**Assigned task:**
What lines in the records include the string "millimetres"? Return each one.

[Records from a dataset]
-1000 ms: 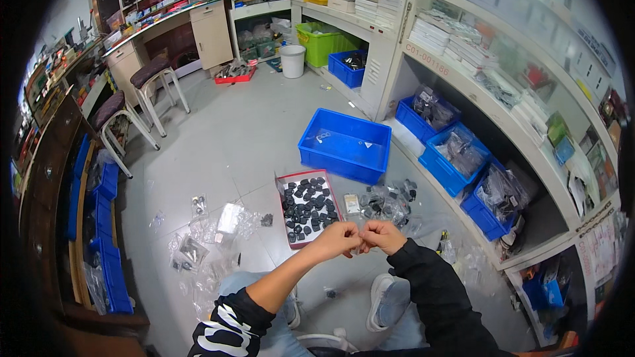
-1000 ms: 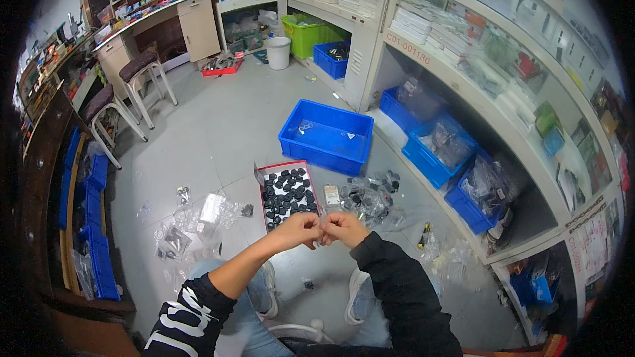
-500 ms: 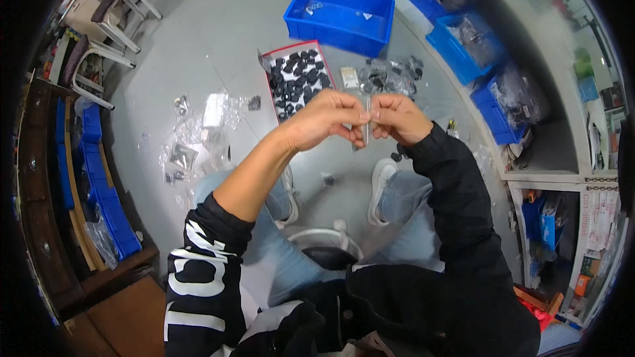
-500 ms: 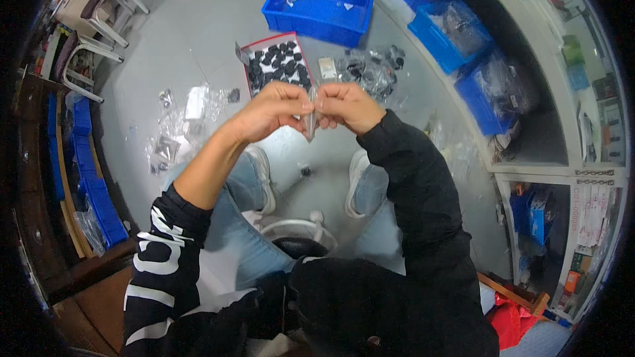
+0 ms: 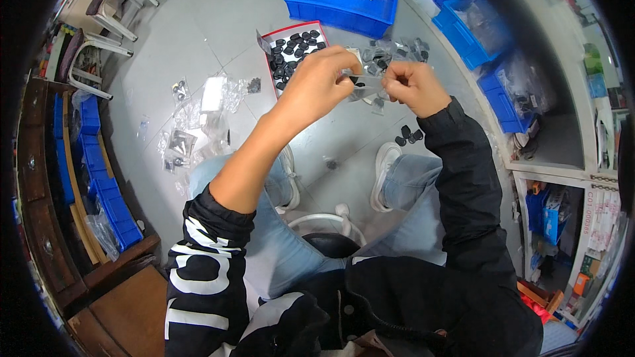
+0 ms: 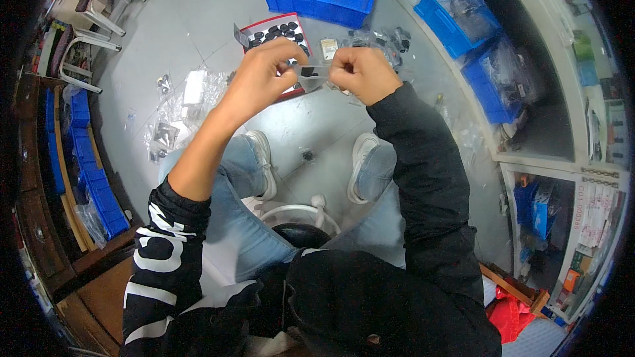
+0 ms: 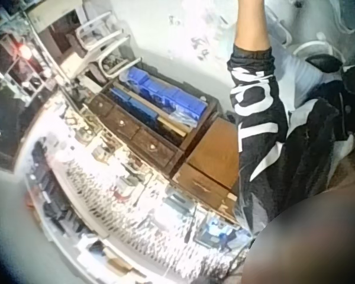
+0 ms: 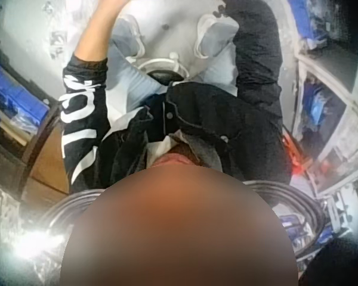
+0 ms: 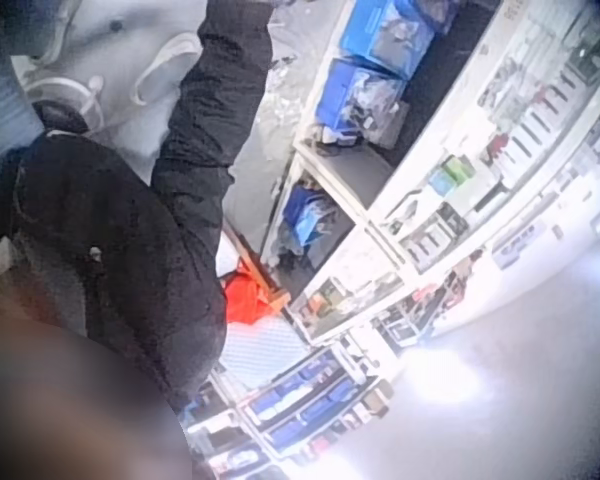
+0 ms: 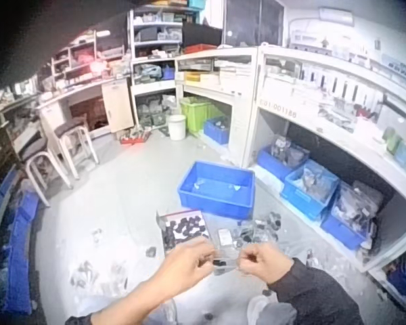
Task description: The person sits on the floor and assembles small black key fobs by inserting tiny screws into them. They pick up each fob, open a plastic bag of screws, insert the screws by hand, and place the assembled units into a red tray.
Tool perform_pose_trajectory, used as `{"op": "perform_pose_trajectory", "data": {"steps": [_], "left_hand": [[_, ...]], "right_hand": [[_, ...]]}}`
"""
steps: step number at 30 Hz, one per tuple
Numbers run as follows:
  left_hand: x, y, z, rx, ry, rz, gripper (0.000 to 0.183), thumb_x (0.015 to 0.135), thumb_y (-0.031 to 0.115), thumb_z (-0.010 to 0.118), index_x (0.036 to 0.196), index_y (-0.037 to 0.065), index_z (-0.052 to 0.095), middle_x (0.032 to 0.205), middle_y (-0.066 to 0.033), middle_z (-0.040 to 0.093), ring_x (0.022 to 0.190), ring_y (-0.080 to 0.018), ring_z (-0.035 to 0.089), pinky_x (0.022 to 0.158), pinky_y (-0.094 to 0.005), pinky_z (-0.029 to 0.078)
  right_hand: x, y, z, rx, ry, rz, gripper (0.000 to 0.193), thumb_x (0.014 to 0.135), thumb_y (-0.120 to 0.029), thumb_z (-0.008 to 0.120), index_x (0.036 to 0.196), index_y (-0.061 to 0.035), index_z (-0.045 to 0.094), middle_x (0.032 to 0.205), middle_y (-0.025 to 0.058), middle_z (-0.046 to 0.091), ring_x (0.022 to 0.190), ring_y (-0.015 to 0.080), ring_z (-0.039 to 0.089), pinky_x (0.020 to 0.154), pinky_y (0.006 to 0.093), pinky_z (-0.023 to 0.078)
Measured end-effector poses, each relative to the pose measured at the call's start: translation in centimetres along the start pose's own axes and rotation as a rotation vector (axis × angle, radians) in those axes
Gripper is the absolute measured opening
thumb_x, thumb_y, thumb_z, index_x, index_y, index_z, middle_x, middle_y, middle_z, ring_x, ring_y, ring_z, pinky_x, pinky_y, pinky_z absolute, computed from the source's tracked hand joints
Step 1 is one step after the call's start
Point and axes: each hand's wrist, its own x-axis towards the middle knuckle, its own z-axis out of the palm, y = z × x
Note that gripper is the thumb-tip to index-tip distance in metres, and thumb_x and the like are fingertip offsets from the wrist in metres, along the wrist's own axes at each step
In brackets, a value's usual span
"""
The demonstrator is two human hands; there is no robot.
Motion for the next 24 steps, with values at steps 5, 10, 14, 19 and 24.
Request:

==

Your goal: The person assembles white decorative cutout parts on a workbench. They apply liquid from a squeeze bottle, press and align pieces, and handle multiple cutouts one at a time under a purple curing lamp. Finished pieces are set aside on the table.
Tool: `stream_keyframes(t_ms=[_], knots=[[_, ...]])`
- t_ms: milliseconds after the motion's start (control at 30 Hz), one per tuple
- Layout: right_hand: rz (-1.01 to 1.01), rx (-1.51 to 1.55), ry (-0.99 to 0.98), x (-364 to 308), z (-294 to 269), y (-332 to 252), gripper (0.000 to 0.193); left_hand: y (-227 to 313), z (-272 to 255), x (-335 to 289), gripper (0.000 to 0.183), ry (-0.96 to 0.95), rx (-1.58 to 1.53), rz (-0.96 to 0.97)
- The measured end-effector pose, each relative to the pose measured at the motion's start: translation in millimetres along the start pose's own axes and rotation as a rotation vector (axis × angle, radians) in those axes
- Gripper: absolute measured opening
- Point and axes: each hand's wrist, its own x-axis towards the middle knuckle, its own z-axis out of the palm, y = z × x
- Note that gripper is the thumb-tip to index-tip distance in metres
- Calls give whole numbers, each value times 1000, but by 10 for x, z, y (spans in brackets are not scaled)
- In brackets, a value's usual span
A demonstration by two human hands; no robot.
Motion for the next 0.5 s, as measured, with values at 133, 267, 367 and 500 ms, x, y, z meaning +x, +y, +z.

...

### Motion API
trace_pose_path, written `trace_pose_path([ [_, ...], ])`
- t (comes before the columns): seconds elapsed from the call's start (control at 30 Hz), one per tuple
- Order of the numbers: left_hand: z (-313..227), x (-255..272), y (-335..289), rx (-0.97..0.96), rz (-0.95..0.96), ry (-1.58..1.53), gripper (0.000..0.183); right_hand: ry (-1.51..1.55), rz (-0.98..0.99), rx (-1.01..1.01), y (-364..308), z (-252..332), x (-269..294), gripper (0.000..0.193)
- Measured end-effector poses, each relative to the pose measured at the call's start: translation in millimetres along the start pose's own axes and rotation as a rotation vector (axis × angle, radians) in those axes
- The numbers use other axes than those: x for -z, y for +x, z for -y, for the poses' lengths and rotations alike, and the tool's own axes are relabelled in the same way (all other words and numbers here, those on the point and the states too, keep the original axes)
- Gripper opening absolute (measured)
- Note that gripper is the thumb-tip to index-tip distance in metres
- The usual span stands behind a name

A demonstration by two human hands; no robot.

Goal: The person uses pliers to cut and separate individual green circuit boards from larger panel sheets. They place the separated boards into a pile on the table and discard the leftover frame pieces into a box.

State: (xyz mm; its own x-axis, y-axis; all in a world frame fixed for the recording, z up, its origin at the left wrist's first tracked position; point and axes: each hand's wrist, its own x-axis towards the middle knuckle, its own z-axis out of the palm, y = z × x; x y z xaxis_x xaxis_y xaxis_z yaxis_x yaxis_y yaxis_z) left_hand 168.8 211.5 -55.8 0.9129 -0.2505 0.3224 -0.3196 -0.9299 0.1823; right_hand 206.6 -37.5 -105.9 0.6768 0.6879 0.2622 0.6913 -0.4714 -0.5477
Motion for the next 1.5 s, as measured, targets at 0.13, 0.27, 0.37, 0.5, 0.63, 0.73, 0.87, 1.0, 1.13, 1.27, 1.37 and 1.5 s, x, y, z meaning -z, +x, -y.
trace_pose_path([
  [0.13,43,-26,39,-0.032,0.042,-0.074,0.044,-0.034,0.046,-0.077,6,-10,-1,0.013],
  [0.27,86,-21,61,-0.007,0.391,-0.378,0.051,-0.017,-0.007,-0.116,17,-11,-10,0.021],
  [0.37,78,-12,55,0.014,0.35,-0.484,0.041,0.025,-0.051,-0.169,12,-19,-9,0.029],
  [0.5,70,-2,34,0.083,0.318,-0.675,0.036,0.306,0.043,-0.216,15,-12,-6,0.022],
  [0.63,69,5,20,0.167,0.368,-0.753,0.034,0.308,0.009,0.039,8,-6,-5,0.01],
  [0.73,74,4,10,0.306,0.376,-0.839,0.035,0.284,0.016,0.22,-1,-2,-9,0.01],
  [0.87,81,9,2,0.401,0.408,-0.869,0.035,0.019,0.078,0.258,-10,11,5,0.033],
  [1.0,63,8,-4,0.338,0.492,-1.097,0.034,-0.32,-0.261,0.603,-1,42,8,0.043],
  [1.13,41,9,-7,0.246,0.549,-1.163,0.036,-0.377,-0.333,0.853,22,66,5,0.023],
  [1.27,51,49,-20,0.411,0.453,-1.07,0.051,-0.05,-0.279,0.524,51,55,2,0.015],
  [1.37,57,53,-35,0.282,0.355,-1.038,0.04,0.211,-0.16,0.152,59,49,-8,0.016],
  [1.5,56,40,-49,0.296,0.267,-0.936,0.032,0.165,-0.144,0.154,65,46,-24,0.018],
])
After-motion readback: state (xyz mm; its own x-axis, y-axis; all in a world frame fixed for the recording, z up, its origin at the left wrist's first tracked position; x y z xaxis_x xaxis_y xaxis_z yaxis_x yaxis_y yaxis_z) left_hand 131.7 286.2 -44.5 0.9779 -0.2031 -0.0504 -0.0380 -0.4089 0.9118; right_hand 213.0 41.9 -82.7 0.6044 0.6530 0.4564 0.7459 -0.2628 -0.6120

**Task response:**
- The measured end-effector pose, each relative to the pose measured at the motion's start: translation in millimetres along the start pose's own axes and rotation as a rotation vector (axis × angle, radians) in those axes
- Measured end-effector poses, each relative to the pose measured at the call's start: translation in millimetres along the start pose's own axes and rotation as a rotation vector (axis × angle, radians) in those axes

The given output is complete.